4. Die Folge dieser drei Gesichtspunkte könnte es sein, mit Seminargruppen zum Enneagramm einen Weg zu gehen weg von der »Selbstvergewisserung der Fortgeschrittenen«, denen das Enneagramm auch »zu einer verfeinerten Kultur der Eitelkeit« werden könnte, und hin zu einer »Gemeinschaft der Verwundbarkeit«, in der grundsätzlich alle der Hilfe bedürfen, wie auch alle zur Hilfe fähig sind (vgl. U. Bachs Überlegungen zur Diakonie).

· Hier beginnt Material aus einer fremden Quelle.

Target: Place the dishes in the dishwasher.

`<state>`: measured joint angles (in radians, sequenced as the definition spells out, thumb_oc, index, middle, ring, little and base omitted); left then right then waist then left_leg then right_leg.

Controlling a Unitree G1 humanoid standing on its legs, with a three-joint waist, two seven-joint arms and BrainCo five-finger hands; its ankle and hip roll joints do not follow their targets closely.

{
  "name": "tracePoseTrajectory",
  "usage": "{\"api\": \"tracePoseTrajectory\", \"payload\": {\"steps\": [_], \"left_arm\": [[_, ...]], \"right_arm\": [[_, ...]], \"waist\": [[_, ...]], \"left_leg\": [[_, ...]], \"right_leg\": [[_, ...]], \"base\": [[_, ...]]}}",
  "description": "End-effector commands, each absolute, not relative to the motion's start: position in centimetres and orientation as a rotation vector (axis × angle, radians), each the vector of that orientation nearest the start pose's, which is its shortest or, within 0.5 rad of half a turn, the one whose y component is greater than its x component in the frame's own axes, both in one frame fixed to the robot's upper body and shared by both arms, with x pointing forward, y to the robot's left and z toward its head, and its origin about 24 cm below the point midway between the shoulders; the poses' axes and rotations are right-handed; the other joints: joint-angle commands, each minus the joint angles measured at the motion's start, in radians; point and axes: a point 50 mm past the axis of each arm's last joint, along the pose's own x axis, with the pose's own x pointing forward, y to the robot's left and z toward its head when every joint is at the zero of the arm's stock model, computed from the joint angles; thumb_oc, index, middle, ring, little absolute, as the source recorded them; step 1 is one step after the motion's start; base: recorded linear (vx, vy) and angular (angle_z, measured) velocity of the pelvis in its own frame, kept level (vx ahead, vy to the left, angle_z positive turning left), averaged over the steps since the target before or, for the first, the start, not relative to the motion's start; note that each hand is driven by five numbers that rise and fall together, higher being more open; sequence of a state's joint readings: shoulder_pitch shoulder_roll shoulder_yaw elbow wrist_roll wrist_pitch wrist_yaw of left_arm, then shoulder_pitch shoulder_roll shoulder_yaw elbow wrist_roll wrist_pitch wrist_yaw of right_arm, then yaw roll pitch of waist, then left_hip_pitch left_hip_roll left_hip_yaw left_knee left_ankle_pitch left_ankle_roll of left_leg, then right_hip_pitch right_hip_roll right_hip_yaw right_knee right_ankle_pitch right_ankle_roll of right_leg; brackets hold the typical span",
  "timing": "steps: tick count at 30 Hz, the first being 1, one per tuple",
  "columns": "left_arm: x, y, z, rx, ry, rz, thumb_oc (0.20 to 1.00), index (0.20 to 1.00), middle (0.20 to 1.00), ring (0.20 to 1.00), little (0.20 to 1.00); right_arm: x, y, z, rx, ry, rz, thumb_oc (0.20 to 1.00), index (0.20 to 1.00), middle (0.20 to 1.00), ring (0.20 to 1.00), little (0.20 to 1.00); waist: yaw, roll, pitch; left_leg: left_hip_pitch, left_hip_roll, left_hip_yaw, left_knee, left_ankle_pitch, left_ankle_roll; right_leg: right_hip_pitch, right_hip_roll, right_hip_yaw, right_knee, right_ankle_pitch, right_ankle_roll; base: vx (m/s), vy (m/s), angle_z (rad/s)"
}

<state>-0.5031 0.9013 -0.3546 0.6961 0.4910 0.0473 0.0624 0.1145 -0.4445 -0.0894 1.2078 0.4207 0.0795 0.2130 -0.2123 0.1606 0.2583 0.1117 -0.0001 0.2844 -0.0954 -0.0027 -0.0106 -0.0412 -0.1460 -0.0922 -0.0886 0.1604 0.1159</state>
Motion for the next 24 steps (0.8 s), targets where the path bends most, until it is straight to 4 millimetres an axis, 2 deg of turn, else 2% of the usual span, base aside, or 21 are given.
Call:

Die Qualität dieser Arbeit zur religiösen Erwachsenenbildung sehe ich unter vier Gesichtspunkten: erstens in der klaren und unideologischen Einführung in die Genese des Enneagramms und in Praxismöglichkeiten mit ihm; zweitens in der stringenten Anwendung allgemeiner andragogischer Kategorien für die Analyse und Interpretation von Enneagramm-Seminaren; drittens in der Erhebung theologischer Kategorien aus dem gesammelten Material des Züricher Enneagramm-Seminares und deren sensibler Anwendung zur Kritik und Erweiterung der Möglichkeiten von Ennegramm-Seminaren im Kontext religiöser Erwachsenenbildung. Dabei kritisiert B. viertens nicht von außen Enneagramm-Seminare oder tritt ihnen mit apologetischem Interesse gegenüber, sondern sucht sie aus dem, was in ihnen an religiösen und theologischen Möglichkeiten angelegt ist, zu qualifizieren. Damit verfolgt er das Ziel, »die hohe Popularität eines zurzeit breitenwirksam ventilierten Themas mit einem anspruchsvollen Programm religiöser Bildung (zu) verbinden« (291)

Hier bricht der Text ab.